# What you need to do:
In the answer, transcribe exactly the lines from the beginning of the material through the line holding "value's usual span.", and skip every picture.
====
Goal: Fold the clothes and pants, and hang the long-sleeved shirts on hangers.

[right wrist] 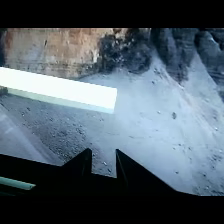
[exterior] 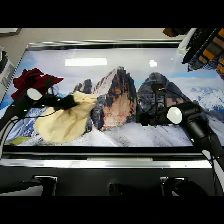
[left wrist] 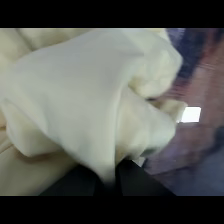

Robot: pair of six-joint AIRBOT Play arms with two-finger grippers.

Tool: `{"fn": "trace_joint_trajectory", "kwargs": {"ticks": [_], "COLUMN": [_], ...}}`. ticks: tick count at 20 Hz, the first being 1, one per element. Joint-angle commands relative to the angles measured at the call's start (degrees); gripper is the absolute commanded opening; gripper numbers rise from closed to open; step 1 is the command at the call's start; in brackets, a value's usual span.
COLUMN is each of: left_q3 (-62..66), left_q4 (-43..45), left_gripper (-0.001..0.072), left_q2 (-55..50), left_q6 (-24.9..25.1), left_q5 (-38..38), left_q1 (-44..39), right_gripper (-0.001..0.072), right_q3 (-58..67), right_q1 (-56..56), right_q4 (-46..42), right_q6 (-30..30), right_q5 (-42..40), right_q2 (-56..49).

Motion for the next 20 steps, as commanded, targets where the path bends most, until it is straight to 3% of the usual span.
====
# Answer space:
Goal: Fold the clothes and pants, and hang the long-sleeved shirts on hangers.

[right wrist] 
[exterior] 
[left wrist] 

Robot: pair of six-joint AIRBOT Play arms with two-finger grippers.

Tool: `{"fn": "trace_joint_trajectory", "kwargs": {"ticks": [_], "COLUMN": [_], ...}}`. ticks: tick count at 20 Hz, the first being 1, one per element. Joint-angle commands relative to the angles measured at the call's start (degrees); gripper is the absolute commanded opening; gripper numbers rise from closed to open; step 1 is the command at the call's start; in brackets, a value's usual span.

Nothing else goes in the answer.